Chemicals and Reagents: Potassium hexacyanoferrate (II) trihydrate (K4[Fe(CN)6] · 3H2O), iron (III) chloride anhydrous (FeCl3), tetraethyl orthosilicate (TEOS), hexadecyltrimethyl ammonium bromide (CTAB, 25wt%), dioxane, and triphenylphosphine were obtained from Sinopharm Chemical Reagent Co., Ltd. (Shanghai, China). Citric acid monohydrate, N,N‐dimethylformamide (DMF), anhydrous ethanol, concentrated ammonia aqueous solution (25 wt%), and hydrogen peroxide (30 wt%) were obtained from Nanjing Chemical Reagent Co., Ltd. (Nanjing, China). Acetone was acquired from Nanjing Aojia Chemical Co., Ltd. (Nanjing, China).
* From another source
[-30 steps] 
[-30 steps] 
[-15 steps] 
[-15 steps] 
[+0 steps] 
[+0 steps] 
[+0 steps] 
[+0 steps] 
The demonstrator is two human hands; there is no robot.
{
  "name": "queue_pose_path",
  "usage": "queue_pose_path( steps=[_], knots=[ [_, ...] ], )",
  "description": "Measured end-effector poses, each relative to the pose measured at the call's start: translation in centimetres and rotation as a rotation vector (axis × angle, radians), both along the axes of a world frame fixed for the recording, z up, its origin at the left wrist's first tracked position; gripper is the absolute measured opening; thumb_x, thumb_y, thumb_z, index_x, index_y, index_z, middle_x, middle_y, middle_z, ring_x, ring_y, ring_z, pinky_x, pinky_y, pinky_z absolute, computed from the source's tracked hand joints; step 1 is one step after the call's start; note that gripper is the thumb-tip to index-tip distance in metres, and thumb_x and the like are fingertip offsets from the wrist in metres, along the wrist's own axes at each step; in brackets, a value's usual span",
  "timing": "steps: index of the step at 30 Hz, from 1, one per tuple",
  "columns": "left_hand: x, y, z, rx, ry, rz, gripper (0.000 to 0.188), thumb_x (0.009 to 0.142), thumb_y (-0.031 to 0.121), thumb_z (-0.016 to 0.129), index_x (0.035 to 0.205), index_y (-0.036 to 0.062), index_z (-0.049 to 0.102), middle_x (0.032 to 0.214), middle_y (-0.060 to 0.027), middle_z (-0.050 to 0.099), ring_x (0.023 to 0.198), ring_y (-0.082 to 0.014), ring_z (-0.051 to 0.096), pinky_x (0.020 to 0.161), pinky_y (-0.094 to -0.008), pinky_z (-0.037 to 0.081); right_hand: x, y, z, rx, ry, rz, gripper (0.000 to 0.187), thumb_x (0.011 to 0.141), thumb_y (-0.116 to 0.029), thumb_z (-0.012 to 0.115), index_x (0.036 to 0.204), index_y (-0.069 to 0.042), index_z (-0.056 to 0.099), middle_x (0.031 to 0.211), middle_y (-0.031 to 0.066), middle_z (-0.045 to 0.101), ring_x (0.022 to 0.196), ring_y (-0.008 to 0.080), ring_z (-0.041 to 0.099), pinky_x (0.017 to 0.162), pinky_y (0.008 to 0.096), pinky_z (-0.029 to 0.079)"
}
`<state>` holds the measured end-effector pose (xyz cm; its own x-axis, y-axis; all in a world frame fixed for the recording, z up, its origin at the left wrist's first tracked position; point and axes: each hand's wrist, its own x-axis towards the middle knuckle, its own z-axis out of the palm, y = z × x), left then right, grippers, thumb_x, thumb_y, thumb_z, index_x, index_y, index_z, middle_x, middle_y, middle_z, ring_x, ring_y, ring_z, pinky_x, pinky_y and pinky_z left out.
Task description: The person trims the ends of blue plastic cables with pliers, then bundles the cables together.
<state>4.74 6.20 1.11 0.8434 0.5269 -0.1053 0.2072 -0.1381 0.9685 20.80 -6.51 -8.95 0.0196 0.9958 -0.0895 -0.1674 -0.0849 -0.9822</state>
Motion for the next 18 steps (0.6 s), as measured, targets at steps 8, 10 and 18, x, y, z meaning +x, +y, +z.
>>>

TESPTS, N‐Carbamoylmaleimide, N‐hydroxysulfosuccinimide sodium salt (NHS), N‐(3‐dimethylaminopropyl)‐N′‐ethylcarbodiimide hydrochloride (EDC), Chlorin e6, and 2′,7′‐dichlorofluorescin diacetate (DCFH‐DA) were bought from Sigma‐Aldrich (St. Louis, MO, USA). Concentrated hydrochloric acid (HCl) (37%) was obtained from Shanghai Jiuyi Chemical Reagent Co., Ltd. (Shanghai, China). Tris(4,7‐diphenyl‐1,10‐phenanthroline)rutheniuM(II) dichloride (Ru(dpp)3Cl2) was obtained from Meryer (Shanghai) Chemical Technology Co., Ltd. (Shanghai, China). SOSG was purchased from Invitrogen (USA). Deionized water (Millipore) with a resistivity of 18 MΩ cm was used for all experiments. Dimethyl sulfoxide, Dulbecco’s Modified Eagle’s Medium (DMEM) and cell counting kit‐8 (CCK‐8) were bought from Nanjing Keygen Biotech. Co., Ltd. (Nanjing, China). Trypsin‐EDTA (0.25%), heat‐inactivated fetal bovine serum (FBS), and penicillin‐streptomycin solution were bought from Gibco Laboratories (NY, USA). U87MG cells were acquired from American Type Culture Collection (ATCC, Manassas, VA).

The authors declare no conflict of interest.